WORK TO COMPLETE>
Here is a listing. Write it all out again exactly, but not its pictures.

DATA>
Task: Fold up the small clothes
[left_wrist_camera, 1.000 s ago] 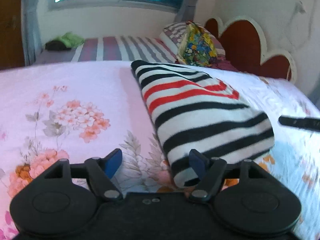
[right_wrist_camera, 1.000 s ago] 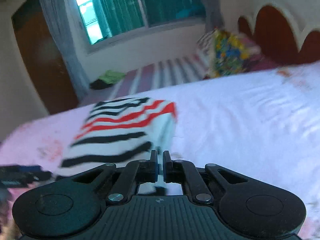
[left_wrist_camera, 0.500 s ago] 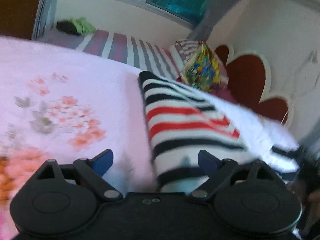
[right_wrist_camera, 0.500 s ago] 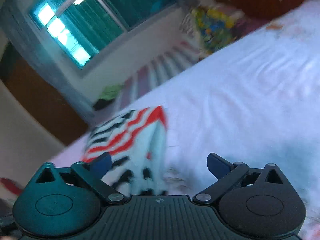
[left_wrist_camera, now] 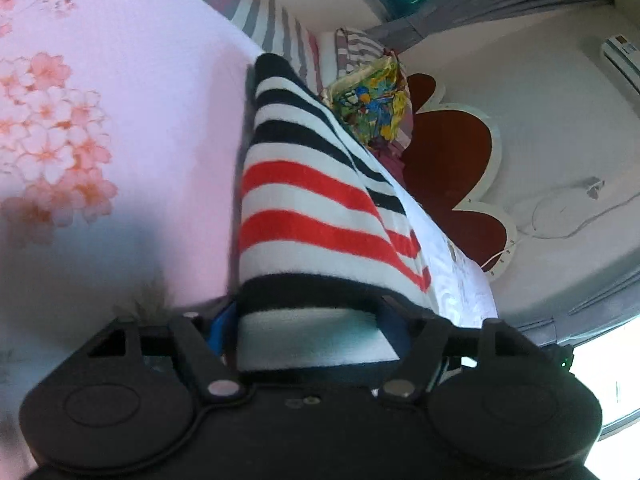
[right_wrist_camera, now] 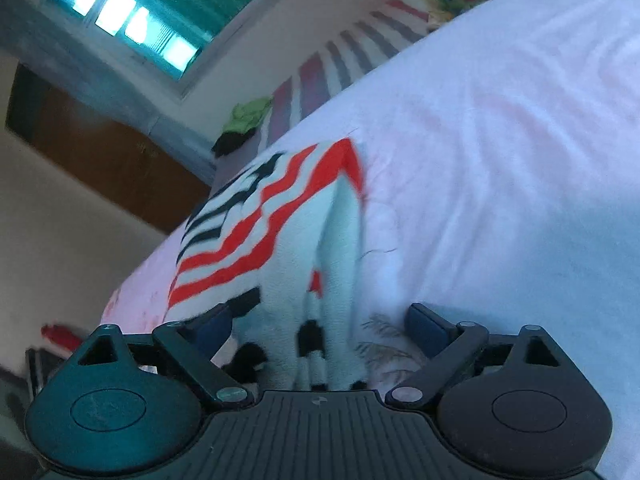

ANSWER TO THIS PROBLEM>
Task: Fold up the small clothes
[left_wrist_camera, 1.000 s ago] 
[right_wrist_camera, 1.000 s ago] 
[left_wrist_camera, 0.500 s ago] 
[right_wrist_camera, 0.500 s ago] 
[left_wrist_camera, now] 
[right_wrist_camera, now] 

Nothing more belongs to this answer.